Latin Hypercube Sampling Method for Correlated Wind Speed Sequences

Resource Overview

An example implementation of Latin Hypercube Sampling for correlated wind speed sequences, featuring Cholesky decomposition and ranking correlation preservation techniques

Detailed Documentation

This example demonstrates the Latin Hypercube Sampling (LHS) method for generating correlated wind speed sequences, incorporating Cholesky decomposition and correlation ranking procedures. The implementation addresses the critical need for accurate simulation of wind speed dependencies, which is essential for predicting wind pattern variations and turbine performance.

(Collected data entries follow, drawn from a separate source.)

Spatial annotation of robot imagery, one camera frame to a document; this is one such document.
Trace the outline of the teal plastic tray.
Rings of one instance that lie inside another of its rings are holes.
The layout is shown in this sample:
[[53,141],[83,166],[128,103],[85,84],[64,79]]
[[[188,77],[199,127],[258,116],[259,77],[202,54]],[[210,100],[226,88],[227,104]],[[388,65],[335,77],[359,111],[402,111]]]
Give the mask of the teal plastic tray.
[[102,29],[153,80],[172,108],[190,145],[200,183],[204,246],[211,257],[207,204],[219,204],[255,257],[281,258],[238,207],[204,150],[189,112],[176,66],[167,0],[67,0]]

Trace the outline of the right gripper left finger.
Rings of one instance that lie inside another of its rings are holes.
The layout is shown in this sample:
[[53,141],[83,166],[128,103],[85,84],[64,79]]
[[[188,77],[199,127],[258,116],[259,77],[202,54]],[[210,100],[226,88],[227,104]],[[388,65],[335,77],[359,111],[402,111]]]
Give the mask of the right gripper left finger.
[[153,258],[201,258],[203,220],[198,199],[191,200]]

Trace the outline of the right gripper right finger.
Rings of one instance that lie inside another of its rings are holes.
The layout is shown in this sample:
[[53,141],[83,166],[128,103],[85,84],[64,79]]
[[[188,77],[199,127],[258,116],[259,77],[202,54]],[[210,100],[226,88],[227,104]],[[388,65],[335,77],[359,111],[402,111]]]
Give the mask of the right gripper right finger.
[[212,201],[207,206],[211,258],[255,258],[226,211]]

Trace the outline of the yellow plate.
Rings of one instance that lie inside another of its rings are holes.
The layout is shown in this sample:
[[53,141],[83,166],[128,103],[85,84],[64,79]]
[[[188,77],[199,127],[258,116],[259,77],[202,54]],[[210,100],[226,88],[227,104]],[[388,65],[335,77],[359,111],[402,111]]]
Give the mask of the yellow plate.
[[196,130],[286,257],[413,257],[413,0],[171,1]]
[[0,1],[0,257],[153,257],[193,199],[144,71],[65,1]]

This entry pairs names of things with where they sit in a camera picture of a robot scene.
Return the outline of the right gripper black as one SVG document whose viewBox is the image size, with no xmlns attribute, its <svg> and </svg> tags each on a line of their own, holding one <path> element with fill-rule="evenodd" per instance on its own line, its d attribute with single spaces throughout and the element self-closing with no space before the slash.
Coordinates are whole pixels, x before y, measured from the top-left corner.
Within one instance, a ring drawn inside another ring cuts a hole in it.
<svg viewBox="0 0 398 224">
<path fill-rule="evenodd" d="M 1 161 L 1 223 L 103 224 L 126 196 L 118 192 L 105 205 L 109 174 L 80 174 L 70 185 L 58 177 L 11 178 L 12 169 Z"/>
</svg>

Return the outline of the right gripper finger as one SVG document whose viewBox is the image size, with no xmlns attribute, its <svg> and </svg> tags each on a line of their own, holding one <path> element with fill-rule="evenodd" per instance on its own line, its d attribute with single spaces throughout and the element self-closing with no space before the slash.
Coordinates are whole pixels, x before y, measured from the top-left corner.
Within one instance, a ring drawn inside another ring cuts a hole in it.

The method utilizes historical wind speed observations and their correlation structure to generate synthetic sequences that maintain statistical properties. Key implementation aspects include: using Cholesky decomposition to factorize the correlation matrix, ensuring positive semidefinite properties; applying ranking techniques to preserve correlation structures in the sampled data; and generating stratified random samples that cover the entire distribution space efficiently. These simulated values serve crucial roles in wind energy research, particularly for performance forecasting of wind turbines and other applications requiring precise wind speed modeling. The approach enhances traditional Monte Carlo methods by ensuring better space-filling properties while maintaining correlation constraints through proper matrix transformation and sample ordering techniques.